Employment Insurance (EI)

Decision Information

Decision Content



Reasons and decision

Decision

[1] The Tribunal grants leave to appeal before the Appeal Division of the Social Security Tribunal.

Introduction

[2] On July 11, 2016, the Tribunal's General Division found that the Applicant did not have the required number of insurable hours to establish a claim for benefits under section 7 of the Employment Insurance Act (Act) and that the Applicant's antedate request could not be accepted in accordance with subsection 10(4) of the Act.

[3] On August 8, 2016, the Applicant allegedly filed an application for leave to appeal to the Appeal Division.

Issue

[4] The Tribunal must determine whether the appeal has a reasonable chance of success.

The law

[5] As stated in subsections 56(1) and 58(3) of the Department of Employment and Social Development Act, “[a]n appeal to the Appeal Division may only be brought if leave to appeal is granted” and the Appeal Division “must either grant or refuse leave to appeal”.

[6] Subsection 58(2) of the Department of Employment and Social Development Act states that “[l]eave to appeal is refused if the Appeal Division is satisfied that the appeal has no reasonable chance of success”.

Analysis

[7] Under subsection 58(1) of the Department of Employment and Social Development Act, the following are the only grounds of appeal:

  1. (a) The General Division failed to observe a principle of natural justice or otherwise acted beyond or refused to exercise its jurisdiction;
  2. (b) The Board of Referees erred in law in making its decision, whether or not the error appears on the face of the record; or
  3. (c) The Board of Referees based its decision on an erroneous finding of fact that it made in a perverse or capricious manner or without regard for the material before it.

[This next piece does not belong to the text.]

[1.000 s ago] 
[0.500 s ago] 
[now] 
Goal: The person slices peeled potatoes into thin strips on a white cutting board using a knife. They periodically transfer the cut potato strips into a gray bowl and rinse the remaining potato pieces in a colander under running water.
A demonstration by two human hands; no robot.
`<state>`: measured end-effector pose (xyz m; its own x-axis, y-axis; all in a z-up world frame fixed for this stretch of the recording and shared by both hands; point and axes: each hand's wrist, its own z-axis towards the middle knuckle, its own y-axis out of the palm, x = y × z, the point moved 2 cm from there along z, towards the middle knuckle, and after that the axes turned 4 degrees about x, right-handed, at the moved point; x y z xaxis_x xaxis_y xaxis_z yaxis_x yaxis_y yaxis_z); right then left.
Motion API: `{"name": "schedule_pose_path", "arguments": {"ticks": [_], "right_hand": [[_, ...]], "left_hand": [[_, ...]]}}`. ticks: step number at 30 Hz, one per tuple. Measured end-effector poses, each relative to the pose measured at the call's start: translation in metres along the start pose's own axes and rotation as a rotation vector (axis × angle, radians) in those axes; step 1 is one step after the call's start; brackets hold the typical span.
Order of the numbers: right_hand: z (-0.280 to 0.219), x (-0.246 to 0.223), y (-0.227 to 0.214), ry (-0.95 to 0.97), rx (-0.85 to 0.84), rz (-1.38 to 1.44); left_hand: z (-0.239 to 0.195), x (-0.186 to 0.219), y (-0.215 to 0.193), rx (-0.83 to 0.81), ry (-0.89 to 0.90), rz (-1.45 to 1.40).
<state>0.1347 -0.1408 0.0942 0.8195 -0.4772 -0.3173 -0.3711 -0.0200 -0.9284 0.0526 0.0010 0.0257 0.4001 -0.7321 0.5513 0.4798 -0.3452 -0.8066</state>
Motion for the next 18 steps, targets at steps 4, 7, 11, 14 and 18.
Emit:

[8] An application for leave to appeal is a preliminary step to a hearing on the merits. It is a first hurdle for the Applicant to meet, but it is lower than the one that must be met on the hearing of the appeal on the merits. At the application for leave to appeal stage, the Applicant does not have to prove their case.

[9] The Tribunal will grant leave to appeal if it is satisfied that any of the above grounds of appeal has a reasonable chance of success.

[10] This means that the Tribunal must be in a position to determine, in accordance with subsection 58(1) of the Department of Employment and Social Development Act, whether there is a question of law, fact, or jurisdiction to which the response might justify setting aside the decision under review.

[11] In light of the foregoing, does the Applicant’s appeal have a reasonable chance of success?

[12] In her support of her application for leave to appeal, the Applicant claims that she is ill and has anorexia, and that she now has bulimia. She calls into question whether the specified time period could simply be a formality given the nature of her illness.

[13] She argues that the Respondent's argument that she is not ill given that she has only been hospitalized is not serious. She believes that there is some confusion as to the number of hours required to qualify for benefits.

[14] On August 17, 2016, the Tribunal sent the Applicant a written request to provide a detailed account of her grounds for appealing the General Division's decision, with a deadline to respond of September 19, 2016. The Applicant responded to the Tribunal's request on September 19, 2016.

[15] She states that she did not stop working, but that she had been dismissed because her illness prevented her from meeting the objectives set by her employer, Petro Canada. She was late in filing for benefits because her employer had misinformed her about her eligibility. She maintains that she is within the one-year deadline prescribed by the Act to file a claim. She submits that she does not reside in the region of Montreal. She submits that if she is not entitled to sickness benefits, then she should be entitled to regular benefits because she is only four (4) hours short. She argues that employer's possible margin of error as well as the fact that her illness probably caused her to forget to record all her hours must be taken into account.

[16] Given her illness, she wonders if it would be possible to extend her qualifying period to include a total of 570 hours. She argues that being hospitalized prevented her from working. She could provide another detailed letter indicating her complete inability to work, signed by her attending physician.

[17] The Applicant essentially submits that the General Division erred in fact and in law by refusing to extend her qualifying period on the basis of her inability to work during her qualifying period, in accordance with subsection 8(2) of the Act. She also states that she was not permitted to present before the General Division proof of her inability to work during this period.

[18] Upon review of the appeal file, the General Division’s decision, and the arguments in support of the application for leave to appeal, the Tribunal finds that the appeal has a reasonable chance of success. The Applicant raised a question, the response to which could lead to the setting aside the decision challenged.

Conclusion

[19] The Tribunal grants leave to appeal.